For some cardiac MRIs, the doctor will inject a dye into a vein in the arm. The dye helps to give a clearer picture of the heart muscle and the blood flow through and around the heart. Your doctor can tell you more about this.

During the scan, you will be asked to lie still on a couch. The couch is moved inside a tunnel-shaped scanner that is open at both ends. The scanner is noisy, but you will be given earplugs or headphones.

The scan can take up to an hour, but you will be able to speak to the person operating the scanner. Some people feel a bit claustrophobic inside the scanner. If you are worried about this, tell your doctor before having the scan. You may be offered a mild sedative drug to help you relax.


24-hour ambulatory blood pressure monitor

Some cancer drugs can cause high blood pressure. Your cancer doctor or nurse will check your blood pressure regularly. But sometimes they may want to monitor it over a longer time.

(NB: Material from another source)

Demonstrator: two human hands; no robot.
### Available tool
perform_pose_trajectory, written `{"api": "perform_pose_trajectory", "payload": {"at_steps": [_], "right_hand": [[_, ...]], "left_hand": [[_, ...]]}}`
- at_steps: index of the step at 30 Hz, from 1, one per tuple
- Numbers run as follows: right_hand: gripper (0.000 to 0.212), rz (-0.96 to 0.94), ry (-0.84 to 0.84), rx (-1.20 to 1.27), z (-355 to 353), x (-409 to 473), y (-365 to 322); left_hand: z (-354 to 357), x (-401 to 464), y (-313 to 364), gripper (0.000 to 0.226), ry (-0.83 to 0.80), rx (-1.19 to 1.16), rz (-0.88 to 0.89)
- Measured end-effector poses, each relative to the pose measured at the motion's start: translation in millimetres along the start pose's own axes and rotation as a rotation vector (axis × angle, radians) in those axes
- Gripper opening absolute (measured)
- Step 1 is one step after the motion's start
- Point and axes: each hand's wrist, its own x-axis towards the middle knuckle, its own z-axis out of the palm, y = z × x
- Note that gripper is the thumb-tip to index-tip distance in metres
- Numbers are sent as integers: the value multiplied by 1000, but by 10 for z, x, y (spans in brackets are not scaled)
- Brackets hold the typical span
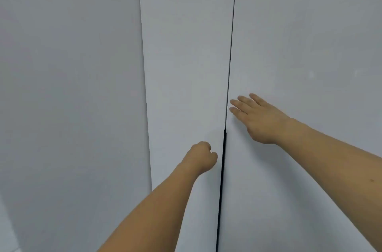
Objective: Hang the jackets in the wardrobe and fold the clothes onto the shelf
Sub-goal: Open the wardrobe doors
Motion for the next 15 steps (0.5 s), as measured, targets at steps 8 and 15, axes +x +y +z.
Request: {"api": "perform_pose_trajectory", "payload": {"at_steps": [8,15], "right_hand": [[46,-65,287,7,454,573,-132],[22,-106,281,-43,503,593,-222]], "left_hand": [[432,648,-46,27,94,157,89],[573,729,13,25,163,212,128]]}}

This can be done with a portable (ambulatory) blood pressure monitor. You wear it for 24 hours while you continue your normal routines. A blood pressure cuff (a band) is wrapped around your upper arm. A tube goes from the cuff, under your clothes, to a small monitor on a belt around your waist.

The cuff inflates around your arm and records your blood pressure. It does this automatically at regular times. For example, it could happen every 30 minutes during the day and every hour at night. The monitor records your blood pressure measurements and the time they were taken. After 24 hours, the monitor is removed. The information is collected for your doctor to check.